While King was pro-temperance, he was opposed to women’s rights. Yet, when he got into trouble, he turned to women for help. According to the Washington Herald newspaper, he “had consented to being tried by a jury of women, expressing the belief that he would get a fairer trial than he would if men occupied the box. His faith in a woman was rewarded by an acquittal after twenty minutes’ deliberation by the fair occupants of the jury box.”

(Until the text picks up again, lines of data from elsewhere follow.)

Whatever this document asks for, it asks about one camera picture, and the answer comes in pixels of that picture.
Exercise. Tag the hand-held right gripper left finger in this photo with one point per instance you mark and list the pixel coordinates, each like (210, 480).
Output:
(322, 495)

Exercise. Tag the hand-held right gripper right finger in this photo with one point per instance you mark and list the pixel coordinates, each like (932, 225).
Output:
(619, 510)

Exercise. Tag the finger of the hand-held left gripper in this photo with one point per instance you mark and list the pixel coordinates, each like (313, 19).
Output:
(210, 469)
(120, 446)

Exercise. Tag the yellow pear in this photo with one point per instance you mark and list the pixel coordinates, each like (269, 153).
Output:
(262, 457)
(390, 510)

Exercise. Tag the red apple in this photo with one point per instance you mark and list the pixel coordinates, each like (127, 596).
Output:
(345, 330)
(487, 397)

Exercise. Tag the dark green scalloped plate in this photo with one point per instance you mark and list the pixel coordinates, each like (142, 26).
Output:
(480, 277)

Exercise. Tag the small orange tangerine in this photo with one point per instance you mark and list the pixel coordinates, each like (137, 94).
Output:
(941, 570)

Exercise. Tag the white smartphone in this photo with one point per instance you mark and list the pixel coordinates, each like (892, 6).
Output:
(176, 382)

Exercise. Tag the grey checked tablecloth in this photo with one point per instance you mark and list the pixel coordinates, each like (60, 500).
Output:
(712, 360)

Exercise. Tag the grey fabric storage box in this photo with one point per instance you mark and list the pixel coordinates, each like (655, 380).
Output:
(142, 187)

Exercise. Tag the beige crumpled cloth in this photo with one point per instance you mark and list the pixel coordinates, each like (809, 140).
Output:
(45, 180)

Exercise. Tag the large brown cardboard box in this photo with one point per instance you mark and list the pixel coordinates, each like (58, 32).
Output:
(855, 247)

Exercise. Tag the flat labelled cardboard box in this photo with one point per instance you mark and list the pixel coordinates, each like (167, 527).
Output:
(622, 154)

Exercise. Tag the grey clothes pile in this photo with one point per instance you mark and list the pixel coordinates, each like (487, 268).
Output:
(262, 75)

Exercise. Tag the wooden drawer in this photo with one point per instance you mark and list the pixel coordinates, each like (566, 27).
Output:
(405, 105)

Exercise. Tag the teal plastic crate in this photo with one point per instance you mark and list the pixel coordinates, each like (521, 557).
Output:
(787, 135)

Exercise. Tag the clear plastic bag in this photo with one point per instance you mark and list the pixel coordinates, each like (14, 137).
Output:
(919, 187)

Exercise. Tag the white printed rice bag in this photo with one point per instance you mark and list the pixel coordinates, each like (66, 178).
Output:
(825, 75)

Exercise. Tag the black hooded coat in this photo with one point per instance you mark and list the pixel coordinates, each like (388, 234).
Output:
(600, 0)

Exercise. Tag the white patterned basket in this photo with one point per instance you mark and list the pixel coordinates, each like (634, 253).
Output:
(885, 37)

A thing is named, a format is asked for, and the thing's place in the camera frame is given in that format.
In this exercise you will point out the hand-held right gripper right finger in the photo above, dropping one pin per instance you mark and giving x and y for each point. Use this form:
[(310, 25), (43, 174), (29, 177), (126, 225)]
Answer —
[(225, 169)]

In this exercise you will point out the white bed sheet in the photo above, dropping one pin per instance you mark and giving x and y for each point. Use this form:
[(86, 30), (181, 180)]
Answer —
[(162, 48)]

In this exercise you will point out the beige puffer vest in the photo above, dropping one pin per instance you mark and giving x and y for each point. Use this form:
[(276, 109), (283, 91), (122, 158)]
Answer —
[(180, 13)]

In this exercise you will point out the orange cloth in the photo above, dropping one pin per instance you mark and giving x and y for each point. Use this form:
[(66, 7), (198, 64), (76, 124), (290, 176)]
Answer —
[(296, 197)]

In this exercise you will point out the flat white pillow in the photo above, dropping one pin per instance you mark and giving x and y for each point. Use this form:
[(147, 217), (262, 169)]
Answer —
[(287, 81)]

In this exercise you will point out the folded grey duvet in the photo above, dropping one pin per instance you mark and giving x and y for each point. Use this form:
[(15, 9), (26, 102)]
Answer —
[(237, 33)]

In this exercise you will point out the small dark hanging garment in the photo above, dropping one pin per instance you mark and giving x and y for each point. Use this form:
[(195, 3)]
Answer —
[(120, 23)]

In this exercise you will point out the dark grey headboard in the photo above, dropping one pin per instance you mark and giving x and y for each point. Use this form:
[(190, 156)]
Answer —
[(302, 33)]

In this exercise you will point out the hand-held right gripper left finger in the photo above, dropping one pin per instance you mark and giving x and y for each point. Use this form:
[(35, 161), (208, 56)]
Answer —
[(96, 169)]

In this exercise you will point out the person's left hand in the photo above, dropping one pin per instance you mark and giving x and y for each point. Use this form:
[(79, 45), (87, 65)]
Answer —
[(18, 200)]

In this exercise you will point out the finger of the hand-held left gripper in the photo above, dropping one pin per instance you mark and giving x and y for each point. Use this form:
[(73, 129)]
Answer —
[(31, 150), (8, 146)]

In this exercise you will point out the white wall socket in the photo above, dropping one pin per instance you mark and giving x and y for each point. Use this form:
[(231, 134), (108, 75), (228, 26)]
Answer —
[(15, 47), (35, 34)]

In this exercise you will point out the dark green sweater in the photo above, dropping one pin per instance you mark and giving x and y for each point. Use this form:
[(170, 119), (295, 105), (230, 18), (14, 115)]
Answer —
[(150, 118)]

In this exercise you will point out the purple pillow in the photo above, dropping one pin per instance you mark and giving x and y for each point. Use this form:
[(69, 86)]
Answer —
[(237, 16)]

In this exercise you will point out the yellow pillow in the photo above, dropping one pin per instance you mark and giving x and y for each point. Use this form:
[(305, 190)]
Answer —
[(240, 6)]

The Washington Herald also reported that:

The first exercise of their new citizenship rights by the women attracted the whole town. The courtroom was crWatts_City_Hall_1912owded to the doors with the husbands and friends of the thirty-three married women, twenty-seven years old ‘and over’ who had been subpoenaed as a juror. During the examination of the venire, one of the prospective jurors asked if it was permissible to wear her hat in the jury box. The judge smilingly answered that it was entirely optional with the jurors. Part of the women continued to wear their hats, while the others removed them. When the jury was completed, the trial of the case was immediately begun and quickly finished.

The first all-female jury took place at the Watts City Hall building, once located at the northwest corner of W. Main and Stella Avenue.